Segment Start: INFORMATION PROVIDED

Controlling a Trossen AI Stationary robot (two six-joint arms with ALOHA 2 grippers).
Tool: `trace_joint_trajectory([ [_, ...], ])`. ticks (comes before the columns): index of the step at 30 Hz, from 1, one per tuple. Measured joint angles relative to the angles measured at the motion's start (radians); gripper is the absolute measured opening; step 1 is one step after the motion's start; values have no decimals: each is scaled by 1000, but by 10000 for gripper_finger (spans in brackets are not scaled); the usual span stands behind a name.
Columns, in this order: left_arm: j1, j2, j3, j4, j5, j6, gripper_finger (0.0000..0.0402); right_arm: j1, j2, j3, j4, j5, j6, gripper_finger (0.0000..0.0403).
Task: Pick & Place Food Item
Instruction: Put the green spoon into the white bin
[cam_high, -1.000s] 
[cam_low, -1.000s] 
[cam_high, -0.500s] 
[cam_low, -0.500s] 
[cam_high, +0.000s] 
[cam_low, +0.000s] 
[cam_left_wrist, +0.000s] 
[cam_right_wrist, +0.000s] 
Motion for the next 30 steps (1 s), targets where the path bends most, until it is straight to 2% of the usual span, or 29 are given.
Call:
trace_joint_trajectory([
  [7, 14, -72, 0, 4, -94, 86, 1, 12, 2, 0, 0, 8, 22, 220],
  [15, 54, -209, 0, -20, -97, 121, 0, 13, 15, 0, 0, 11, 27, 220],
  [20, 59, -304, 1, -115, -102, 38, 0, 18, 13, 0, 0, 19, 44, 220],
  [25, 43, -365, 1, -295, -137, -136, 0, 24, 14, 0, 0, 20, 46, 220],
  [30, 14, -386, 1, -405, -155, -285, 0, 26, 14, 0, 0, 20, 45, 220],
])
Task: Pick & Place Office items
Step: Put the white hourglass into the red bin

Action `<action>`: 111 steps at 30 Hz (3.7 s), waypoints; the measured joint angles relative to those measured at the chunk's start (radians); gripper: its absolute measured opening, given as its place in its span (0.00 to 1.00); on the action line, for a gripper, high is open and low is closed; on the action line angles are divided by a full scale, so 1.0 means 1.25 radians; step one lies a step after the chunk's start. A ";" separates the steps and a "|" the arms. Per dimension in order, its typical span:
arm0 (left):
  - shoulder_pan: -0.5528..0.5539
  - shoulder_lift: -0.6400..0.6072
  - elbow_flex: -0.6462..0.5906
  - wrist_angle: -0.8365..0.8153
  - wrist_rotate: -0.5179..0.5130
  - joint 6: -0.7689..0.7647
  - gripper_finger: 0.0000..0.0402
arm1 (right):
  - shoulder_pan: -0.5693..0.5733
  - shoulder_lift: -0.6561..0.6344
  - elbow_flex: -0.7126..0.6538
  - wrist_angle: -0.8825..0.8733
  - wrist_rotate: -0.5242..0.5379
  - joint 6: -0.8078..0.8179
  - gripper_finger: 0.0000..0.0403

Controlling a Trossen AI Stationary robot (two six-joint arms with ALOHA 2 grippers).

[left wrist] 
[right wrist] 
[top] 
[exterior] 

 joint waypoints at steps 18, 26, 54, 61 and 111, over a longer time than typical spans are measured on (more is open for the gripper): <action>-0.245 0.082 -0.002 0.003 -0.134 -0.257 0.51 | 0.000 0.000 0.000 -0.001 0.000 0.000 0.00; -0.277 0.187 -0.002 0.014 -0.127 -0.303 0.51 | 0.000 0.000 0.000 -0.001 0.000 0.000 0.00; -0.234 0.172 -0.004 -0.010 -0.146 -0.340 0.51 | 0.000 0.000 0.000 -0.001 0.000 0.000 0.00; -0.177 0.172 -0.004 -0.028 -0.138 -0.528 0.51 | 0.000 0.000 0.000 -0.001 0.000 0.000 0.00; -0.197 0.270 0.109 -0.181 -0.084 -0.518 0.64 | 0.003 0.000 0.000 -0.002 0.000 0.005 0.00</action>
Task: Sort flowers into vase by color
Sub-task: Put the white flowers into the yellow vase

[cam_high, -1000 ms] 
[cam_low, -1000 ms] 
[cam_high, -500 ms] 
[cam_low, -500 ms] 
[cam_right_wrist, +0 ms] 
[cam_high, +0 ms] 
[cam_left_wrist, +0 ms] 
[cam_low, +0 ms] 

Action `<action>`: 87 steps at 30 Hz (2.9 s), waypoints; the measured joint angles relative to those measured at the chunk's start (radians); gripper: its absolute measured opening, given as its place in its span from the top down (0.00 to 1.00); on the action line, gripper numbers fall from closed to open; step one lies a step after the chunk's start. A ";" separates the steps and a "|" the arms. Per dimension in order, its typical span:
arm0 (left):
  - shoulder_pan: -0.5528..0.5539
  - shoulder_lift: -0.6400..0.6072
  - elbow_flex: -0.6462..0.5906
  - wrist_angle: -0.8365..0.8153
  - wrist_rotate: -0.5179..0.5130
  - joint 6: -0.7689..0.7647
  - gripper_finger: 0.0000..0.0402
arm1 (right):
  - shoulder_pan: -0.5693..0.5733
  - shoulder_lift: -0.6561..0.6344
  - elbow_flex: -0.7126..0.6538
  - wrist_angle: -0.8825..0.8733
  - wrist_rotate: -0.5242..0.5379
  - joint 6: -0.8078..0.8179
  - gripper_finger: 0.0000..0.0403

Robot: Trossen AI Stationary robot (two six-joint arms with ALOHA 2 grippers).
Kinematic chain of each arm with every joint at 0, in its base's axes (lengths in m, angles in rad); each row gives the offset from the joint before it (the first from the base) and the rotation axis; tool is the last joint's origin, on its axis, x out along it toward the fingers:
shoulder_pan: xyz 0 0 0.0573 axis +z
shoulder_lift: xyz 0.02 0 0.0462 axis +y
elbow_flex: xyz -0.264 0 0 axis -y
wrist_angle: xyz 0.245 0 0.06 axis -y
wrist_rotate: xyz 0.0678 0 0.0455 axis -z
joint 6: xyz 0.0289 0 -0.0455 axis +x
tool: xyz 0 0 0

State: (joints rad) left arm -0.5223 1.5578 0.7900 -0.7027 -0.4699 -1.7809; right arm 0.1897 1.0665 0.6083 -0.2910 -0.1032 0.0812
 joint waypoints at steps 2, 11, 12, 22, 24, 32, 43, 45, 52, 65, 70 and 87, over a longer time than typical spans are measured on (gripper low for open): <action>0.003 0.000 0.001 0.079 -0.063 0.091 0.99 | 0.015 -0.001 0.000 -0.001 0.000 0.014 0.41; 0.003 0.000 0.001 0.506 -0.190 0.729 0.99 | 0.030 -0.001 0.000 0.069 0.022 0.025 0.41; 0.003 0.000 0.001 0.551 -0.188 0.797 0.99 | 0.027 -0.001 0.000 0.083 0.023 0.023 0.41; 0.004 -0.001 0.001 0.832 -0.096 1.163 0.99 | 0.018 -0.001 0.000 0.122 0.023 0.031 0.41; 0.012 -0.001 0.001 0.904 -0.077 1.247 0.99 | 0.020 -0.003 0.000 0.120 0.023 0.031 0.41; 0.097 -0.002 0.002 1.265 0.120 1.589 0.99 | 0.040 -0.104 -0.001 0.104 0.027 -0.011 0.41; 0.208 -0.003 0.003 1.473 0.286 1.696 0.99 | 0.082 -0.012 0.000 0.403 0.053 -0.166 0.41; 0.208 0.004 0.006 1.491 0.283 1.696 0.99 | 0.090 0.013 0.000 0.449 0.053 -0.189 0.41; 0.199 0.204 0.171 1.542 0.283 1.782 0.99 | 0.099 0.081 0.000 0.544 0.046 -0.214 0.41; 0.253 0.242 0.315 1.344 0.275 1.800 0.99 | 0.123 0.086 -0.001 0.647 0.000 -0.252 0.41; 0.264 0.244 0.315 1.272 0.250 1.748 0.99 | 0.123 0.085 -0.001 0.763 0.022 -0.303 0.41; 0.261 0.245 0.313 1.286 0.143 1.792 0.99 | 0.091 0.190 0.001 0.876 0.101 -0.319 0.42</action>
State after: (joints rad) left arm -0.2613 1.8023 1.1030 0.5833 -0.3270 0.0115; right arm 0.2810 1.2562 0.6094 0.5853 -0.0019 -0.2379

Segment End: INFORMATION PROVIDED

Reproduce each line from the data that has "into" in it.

Instruction: Put the green spoon into the white bin
Step: Put the white hourglass into the red bin
Task: Sort flowers into vase by color
Sub-task: Put the white flowers into the yellow vase

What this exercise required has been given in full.